Phooey. Every presidential election year brings forth some new nugget of conventional wisdom from the media elite that totally misses the real picture. Last year, the big wrong idea was this notion that base voters have somehow become the new swing voters. We are now told the party base -- those voters who will vote for a bag of cement if it has an R or D attached to it -- must be carefully appealed to, romanced and appeased.

Under that funhouse reasoning, Palin was an inspired pick.

Unfortunately for McCain, the actual swing voters, the independents who do determine the winner of the election, didn't buy into this fantasy at all. After a three-week sniff, most couldn't run away from Palin fast enough.

*****

Other politicians are more reliable conservatives; Palin ran for governor on a set of populist issues usually linked to Alaska Democrats. She lacks any real accomplishment - no military or private-sector career of note, no academic achievement beyond a frenetic bounce between five colleges, including a sun 'n' surf-oriented outfit in Hawaii. She has served only two years as governor of a small and uniquely easy-to-govern state (other governors pine for Alaska's small population and billions of dollars in easy revenue from oil production), a job she has now abandoned.

And so on. The title of the op-ed says it all: "To go forward, GOP must snap out of its Sarah Palin spell."

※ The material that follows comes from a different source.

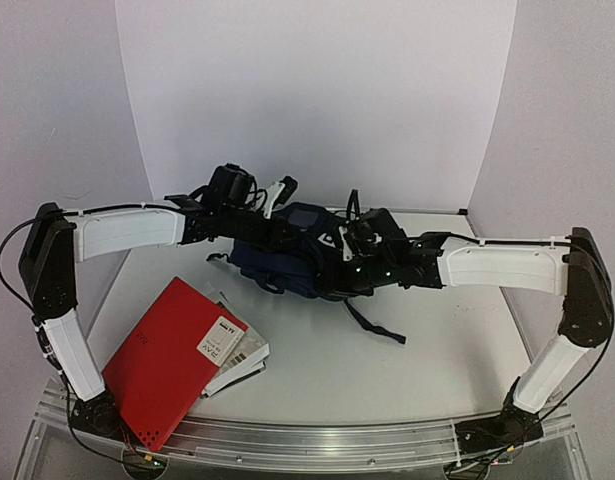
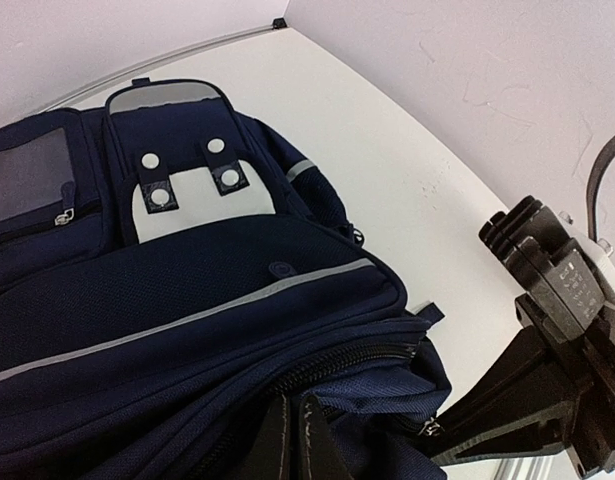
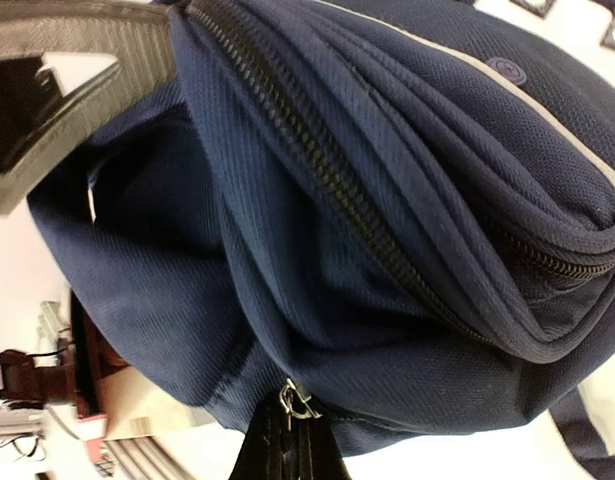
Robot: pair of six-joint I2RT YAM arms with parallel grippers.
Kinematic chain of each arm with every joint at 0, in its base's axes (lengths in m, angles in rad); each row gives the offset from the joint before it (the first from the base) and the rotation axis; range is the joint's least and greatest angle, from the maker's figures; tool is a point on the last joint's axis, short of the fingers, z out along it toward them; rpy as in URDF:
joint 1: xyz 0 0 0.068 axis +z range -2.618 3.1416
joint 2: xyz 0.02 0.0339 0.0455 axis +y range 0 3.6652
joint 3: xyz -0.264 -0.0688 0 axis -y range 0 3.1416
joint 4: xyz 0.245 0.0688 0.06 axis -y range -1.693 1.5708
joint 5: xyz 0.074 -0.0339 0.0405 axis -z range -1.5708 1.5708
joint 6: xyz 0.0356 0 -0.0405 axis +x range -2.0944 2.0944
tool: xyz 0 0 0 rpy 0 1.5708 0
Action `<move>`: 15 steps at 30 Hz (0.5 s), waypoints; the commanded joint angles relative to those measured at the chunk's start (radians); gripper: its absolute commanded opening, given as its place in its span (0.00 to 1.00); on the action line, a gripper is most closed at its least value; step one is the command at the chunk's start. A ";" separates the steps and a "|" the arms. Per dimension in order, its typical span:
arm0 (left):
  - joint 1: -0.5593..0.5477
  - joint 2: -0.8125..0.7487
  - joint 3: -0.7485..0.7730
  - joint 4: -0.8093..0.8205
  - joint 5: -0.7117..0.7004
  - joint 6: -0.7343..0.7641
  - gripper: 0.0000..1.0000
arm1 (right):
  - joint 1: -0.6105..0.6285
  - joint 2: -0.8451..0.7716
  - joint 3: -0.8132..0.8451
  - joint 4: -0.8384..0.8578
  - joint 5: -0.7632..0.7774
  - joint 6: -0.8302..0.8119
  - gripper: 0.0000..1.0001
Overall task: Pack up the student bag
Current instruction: Unzip the student bag at the center of the board.
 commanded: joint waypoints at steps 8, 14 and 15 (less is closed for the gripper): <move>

That's good advice, from a Republican perspective.

As for me, though, I welcome as much Sarah Palin as the Republican Party can handle. The more the merrier. In fact, I encourage Republicans to hitch their "funhouse" wagon to this "train wreck."

Why? Because Murphy is right: "She'll lose, of course, almost certainly the Republican primaries and certainly the general election."

The Republican Party is indeed "demoralized." What could demoralize it more than the annihilation it would suffer with Palin at the helm?